Our question to Manatee County’s spokesman was clear: “should voters assume that the list of projects that the county has published will be completed if the tax passes? As opposed to “may” be completed.” That was the question we posed in our e-mail, and we linked to the county’s own list of projects.
At first, Manatee County Public Information officer (PIO) Nick Azzara didn’t answer the question directly. But when confronted with a contradiction in the answer he did provide, Azzara wrote to the Guardian:
“I must have misspoken. The list of projects will be funded through the proposed tax.
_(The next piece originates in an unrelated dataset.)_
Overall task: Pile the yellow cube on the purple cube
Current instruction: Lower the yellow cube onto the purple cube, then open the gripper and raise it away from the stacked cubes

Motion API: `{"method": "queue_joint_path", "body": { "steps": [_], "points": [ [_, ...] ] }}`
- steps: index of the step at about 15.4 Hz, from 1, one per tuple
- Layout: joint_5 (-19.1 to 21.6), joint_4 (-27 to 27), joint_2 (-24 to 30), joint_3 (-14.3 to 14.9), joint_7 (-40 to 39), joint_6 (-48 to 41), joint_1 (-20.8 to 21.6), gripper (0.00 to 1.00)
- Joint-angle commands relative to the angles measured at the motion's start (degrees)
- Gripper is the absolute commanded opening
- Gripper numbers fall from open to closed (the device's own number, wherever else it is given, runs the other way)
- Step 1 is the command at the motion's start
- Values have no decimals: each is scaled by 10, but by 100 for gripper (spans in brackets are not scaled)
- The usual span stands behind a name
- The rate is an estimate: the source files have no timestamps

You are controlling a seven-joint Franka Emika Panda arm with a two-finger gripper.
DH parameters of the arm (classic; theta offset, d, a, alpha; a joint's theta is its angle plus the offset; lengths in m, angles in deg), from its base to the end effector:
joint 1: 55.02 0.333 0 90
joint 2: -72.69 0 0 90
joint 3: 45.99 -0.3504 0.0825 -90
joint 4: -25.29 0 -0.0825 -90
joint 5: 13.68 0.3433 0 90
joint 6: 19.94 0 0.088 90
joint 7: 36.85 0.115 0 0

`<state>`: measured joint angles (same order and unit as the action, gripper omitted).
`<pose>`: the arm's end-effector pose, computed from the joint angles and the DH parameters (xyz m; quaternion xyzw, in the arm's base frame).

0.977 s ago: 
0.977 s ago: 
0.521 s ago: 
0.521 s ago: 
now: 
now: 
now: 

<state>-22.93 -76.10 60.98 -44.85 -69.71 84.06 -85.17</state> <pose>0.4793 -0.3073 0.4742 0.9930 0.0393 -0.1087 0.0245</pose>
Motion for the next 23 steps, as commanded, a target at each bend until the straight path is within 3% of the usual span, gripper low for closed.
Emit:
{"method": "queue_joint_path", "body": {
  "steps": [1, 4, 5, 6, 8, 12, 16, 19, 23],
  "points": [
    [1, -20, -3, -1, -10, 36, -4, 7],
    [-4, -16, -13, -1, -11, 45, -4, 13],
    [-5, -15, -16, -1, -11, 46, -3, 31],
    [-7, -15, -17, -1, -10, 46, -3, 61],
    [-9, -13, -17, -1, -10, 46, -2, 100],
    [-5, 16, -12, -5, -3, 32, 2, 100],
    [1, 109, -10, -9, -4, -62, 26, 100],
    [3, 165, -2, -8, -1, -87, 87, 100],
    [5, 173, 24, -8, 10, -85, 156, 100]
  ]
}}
Regrets for the confusion.” Azzara underlined the words in his answer, exactly as shown in our quote of him.
That was at 3:14 P.M. on October 11th. Less than 4 hours later, Azzara gave a different answer:
“If a future county commission wants to amend the list, there is nothing in either ordinance creating the sales tax or the oversight committee that prevents them from doing that.”
A “list certain” had thus once again become a changeable list. Azzara’s answer was given in response to a question from resident Ken Piper at an official county sales tax information meeting (audio of Azzara’s statement here).
Piper’s question makes it clear he was inquiring about the certainty of the project list, ending his question by asserting that the project list is “not necessarily the list we’ll get”. Azzara began his answer with “if I said something tonight, or Thursday night, and I misspoke…” and then trailed off and gave the above answer shown in italics.
“Misspeaking” is not the same as “misdirection”, and readers can judge Azzara’s conflicting statements for themselves.
This wasn’t the only problem with the tax-dollar funded “information meeting”. County commissioner Carol Whitmore said “I’ve had citizens asking where do you get the signs.” Whitmore was referring to the signs of the private sector “yes” campaign called “Forward Manatee”, an effort funded almost entirely by donations $10,000 and up from real estate developers. Azzara answered that such signs could be picked up at the Manatee Chamber of Commerce offices.
NCDG Management, a company controlled by Neal Communities, donated $20,000 to Forward Manatee. During her re-election campaign in 2014, Whitmore received the maximum allowed campaign contributions from Neal Communities, John Neal (the oldest son of founder Pat Neal) as well as from John Neal Homes, Inc. All three donated $1,000 each, as did many other developers and business associated with them.
These financial facts make it difficult to believe Whitmore’s claim that she doesn’t “know what to tell them” when people ask for “yes” signs.
State law prohibits local governments from spending “public funds for a political advertisement.” By instead promoting the political advertisements of real estate developers at a tax-payer funded public meeting, Whitmore demonstrates that shamelessness and short skirts (as per the above picture) is how you become the most senior county commissioner in Manatee County.
In her county commission mailing address given on the county’s website, Whitmore gives her title as “The Honorable Carol Whitmore”. However, according to Wikipedia, that title is reserved for “various officials at the federal and state levels, but it is most commonly used for judges and members of Congress.” All Manatee county commissioners ask that you use the title “The Honorable” in writing to them, thereby giving the word “enTITLEment” a whole new meaning.
Palmetto mayor Shirley Groover Bryant was also present at Tuesday’s public meeting. “Manatee County deserves better, Palmetto deserves better, we need to pass the sales tax.” Groover said twice. Groover said that her city must have this money, thereby essentially promising a property tax increase if the sales tax did not pass. She also erroneously claimed that some people’s “mortgages will go up” if the tax doesn’t pass.
The county claims that neither staff nor elected officials use tax dollars to advocate in favor of the “infrastructure” sales tax hike. The county’s strategy seems to be to instead bring in elected officials like Groover from other public agencies to do the advocacy for them.
The meeting was the fourth out of a total of seven that are being held to “inform the public” about the tax hike. This meeting had three (3) citizen attendees, which is the same number that attended the first information meeting. Each meeting is reportedly only drawing 3-4 people.
Azzara presented a slide showing when some other counties had implemented an infrastructure sales tax. However, Azzara’s slides left out the fact that Manatee County had this tax during the 1990’s. “And it was not renewed for good reason”, according to to Linda Neely of No Sales Tax Hikes, a grassroots group opposed to the referendum measure.
As always, the Guardian reports and the readers decide.